[Records contained in a dataset]
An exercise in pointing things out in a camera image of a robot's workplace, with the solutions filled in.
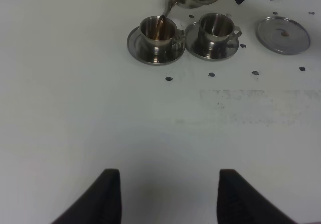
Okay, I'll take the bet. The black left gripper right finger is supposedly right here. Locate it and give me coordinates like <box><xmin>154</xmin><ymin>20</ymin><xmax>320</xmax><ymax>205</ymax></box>
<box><xmin>216</xmin><ymin>169</ymin><xmax>295</xmax><ymax>223</ymax></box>

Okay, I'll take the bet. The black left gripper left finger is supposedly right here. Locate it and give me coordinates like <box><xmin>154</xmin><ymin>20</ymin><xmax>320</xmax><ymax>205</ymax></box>
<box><xmin>54</xmin><ymin>169</ymin><xmax>122</xmax><ymax>223</ymax></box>

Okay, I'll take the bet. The right stainless steel teacup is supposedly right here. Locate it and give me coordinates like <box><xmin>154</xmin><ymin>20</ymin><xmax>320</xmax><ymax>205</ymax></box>
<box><xmin>197</xmin><ymin>12</ymin><xmax>243</xmax><ymax>59</ymax></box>

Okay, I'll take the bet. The stainless steel teacup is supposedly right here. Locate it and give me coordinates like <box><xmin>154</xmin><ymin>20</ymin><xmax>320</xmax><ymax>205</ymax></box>
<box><xmin>197</xmin><ymin>12</ymin><xmax>243</xmax><ymax>59</ymax></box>
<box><xmin>139</xmin><ymin>15</ymin><xmax>185</xmax><ymax>55</ymax></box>

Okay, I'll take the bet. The steel teapot saucer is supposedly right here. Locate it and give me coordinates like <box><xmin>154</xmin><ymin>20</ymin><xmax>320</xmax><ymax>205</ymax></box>
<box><xmin>255</xmin><ymin>16</ymin><xmax>311</xmax><ymax>55</ymax></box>

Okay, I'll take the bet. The left stainless steel teacup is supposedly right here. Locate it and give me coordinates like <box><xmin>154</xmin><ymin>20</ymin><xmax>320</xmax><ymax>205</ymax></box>
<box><xmin>139</xmin><ymin>15</ymin><xmax>185</xmax><ymax>55</ymax></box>

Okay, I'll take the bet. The right steel saucer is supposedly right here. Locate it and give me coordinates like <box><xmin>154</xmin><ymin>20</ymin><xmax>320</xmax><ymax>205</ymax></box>
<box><xmin>184</xmin><ymin>22</ymin><xmax>239</xmax><ymax>61</ymax></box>

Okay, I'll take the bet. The left steel saucer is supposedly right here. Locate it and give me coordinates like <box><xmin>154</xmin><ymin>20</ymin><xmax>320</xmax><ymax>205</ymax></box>
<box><xmin>127</xmin><ymin>27</ymin><xmax>185</xmax><ymax>66</ymax></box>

### EXERCISE DESCRIPTION
What you give back must be the stretch above, starting at the line with "Okay, I'll take the bet. The stainless" and ending at the line with "Okay, I'll take the bet. The right steel", copied exactly.

### ANSWER BELOW
Okay, I'll take the bet. The stainless steel teacup is supposedly right here. Locate it and give me coordinates like <box><xmin>154</xmin><ymin>20</ymin><xmax>320</xmax><ymax>205</ymax></box>
<box><xmin>197</xmin><ymin>12</ymin><xmax>243</xmax><ymax>59</ymax></box>
<box><xmin>139</xmin><ymin>15</ymin><xmax>185</xmax><ymax>55</ymax></box>

Okay, I'll take the bet. The steel teapot saucer is supposedly right here. Locate it and give me coordinates like <box><xmin>154</xmin><ymin>20</ymin><xmax>320</xmax><ymax>205</ymax></box>
<box><xmin>255</xmin><ymin>16</ymin><xmax>311</xmax><ymax>55</ymax></box>

Okay, I'll take the bet. The left stainless steel teacup is supposedly right here. Locate it and give me coordinates like <box><xmin>154</xmin><ymin>20</ymin><xmax>320</xmax><ymax>205</ymax></box>
<box><xmin>139</xmin><ymin>15</ymin><xmax>185</xmax><ymax>55</ymax></box>

Okay, I'll take the bet. The right steel saucer is supposedly right here. Locate it and give me coordinates like <box><xmin>154</xmin><ymin>20</ymin><xmax>320</xmax><ymax>205</ymax></box>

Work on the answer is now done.